**What to work on**
Review the material line by line. Identify and copy every line that contains the string "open".

**Information shown**
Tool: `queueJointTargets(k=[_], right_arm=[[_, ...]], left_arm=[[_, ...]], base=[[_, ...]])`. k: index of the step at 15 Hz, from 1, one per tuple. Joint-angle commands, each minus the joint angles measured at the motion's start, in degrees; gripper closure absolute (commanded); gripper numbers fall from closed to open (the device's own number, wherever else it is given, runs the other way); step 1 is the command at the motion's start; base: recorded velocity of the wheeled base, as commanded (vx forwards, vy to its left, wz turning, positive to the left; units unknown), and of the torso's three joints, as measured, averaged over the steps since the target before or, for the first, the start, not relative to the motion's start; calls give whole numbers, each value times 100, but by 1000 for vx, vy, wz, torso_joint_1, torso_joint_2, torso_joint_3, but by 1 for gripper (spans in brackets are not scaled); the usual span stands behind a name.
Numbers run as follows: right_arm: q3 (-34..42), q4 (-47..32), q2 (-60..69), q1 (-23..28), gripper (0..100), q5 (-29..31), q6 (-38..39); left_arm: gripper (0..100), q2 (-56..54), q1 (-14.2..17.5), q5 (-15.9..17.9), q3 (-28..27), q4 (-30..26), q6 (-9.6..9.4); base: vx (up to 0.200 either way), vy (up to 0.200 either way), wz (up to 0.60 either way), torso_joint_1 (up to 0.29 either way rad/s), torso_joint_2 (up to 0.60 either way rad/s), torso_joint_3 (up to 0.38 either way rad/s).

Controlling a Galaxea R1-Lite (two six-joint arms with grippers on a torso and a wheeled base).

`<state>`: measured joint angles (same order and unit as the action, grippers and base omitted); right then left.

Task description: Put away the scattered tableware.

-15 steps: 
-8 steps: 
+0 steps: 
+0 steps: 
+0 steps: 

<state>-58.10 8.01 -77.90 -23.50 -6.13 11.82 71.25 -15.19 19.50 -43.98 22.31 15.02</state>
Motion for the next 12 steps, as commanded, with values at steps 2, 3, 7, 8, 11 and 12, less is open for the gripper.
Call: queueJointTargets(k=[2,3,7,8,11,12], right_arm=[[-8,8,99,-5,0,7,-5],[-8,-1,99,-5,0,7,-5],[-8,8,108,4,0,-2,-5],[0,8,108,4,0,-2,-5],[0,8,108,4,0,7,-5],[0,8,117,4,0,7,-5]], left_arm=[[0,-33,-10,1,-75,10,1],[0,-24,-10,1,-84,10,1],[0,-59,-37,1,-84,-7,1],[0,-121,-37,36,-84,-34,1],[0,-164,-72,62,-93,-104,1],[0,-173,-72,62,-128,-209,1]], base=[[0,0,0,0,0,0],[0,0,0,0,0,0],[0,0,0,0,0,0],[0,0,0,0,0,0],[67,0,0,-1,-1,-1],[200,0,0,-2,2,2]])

**Exercise answer**
Tool: `queueJointTargets(k=[_], right_arm=[[_, ...]], left_arm=[[_, ...]], base=[[_, ...]])`. k: index of the step at 15 Hz, from 1, one per tuple. Joint-angle commands, each minus the joint angles measured at the motion's start, in degrees; gripper closure absolute (commanded); gripper numbers fall from closed to open (the device's own number, wherever else it is given, runs the other way); step 1 is the command at the motion's start; base: recorded velocity of the wheeled base, as commanded (vx forwards, vy to its left, wz turning, positive to the left; units unknown), and of the torso's three joints, as measured, averaged over the steps since the target before or, for the first, the start, not relative to the motion's start; calls give whole numbers, each value times 100, but by 1000 for vx, vy, wz, torso_joint_1, torso_joint_2, torso_joint_3, but by 1 for gripper (spans in brackets are not scaled); the usual span stands behind a name.
Motion for the next 12 steps, as commanded, with values at steps 2, 3, 7, 8, 11 and 12, less is open for the gripper.

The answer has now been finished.